Data segment ->
----

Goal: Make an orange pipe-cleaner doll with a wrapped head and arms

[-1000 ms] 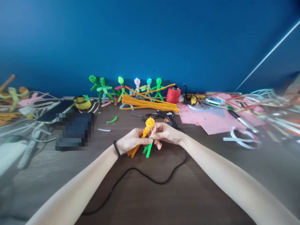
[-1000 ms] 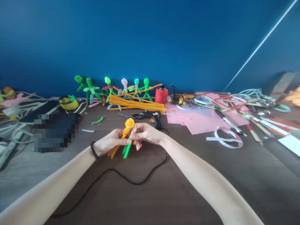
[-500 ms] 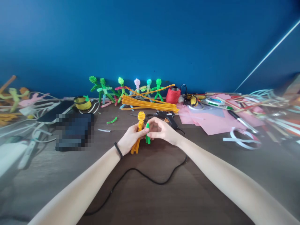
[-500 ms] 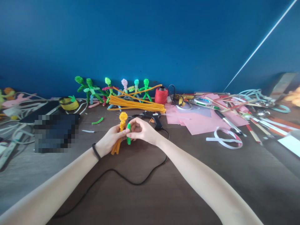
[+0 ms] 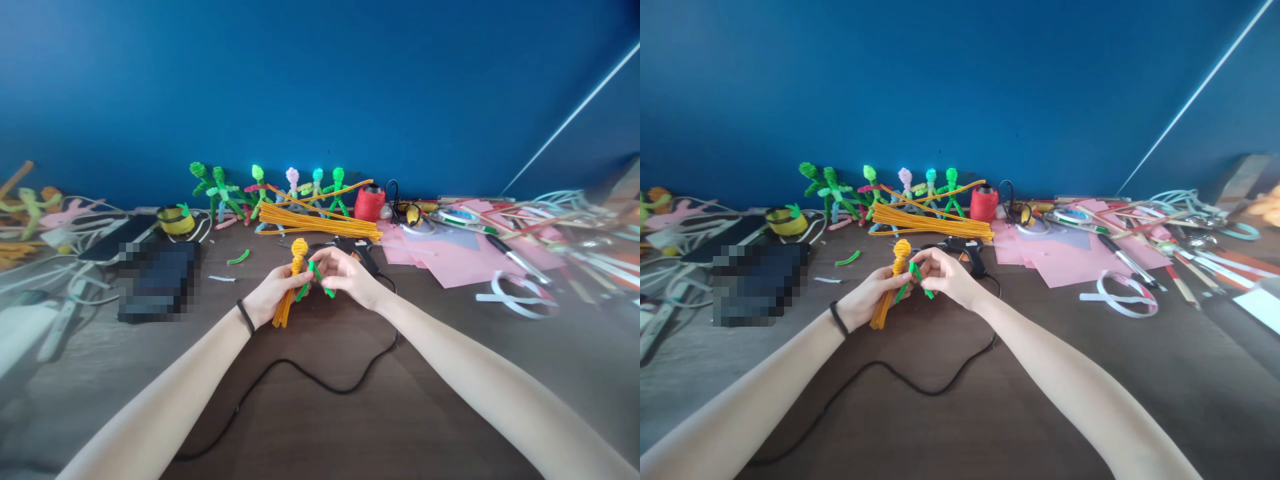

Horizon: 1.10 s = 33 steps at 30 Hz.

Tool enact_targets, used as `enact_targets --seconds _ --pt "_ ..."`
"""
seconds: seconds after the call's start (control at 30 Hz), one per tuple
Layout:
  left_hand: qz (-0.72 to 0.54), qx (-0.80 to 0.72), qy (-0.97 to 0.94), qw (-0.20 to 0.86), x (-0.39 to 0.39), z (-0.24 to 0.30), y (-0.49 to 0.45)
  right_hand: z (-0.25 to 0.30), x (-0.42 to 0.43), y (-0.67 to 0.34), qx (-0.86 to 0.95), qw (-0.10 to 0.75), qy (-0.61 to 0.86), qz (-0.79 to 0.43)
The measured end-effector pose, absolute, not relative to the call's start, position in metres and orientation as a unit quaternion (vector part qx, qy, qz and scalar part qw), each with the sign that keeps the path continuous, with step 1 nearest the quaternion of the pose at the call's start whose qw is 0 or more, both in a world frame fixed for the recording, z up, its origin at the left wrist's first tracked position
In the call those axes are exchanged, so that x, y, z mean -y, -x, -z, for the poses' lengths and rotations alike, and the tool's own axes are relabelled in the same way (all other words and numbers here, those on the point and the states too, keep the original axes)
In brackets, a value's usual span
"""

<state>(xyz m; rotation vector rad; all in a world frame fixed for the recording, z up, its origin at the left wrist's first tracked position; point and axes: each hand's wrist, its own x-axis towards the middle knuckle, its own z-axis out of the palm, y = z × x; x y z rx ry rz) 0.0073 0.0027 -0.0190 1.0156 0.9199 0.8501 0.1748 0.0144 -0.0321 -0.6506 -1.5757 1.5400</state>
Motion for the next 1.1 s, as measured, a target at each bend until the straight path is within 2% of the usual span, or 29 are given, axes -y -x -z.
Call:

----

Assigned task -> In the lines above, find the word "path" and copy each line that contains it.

Answer below ->
The measured end-effector pose, absolute, not relative to the call's start, position in metres and orientation as a unit quaternion (vector part qx, qy, qz and scalar part qw), each with the sign that keeps the path continuous, with step 1 nearest the quaternion of the pose at the call's start whose qw is 0 or more, both in a world frame fixed for the recording, z up, its origin at the left wrist's first tracked position
Motion for the next 1.1 s, as measured, a target at each bend until the straight path is within 2% of the usual span, or 29 are given, axes -y -x -z.

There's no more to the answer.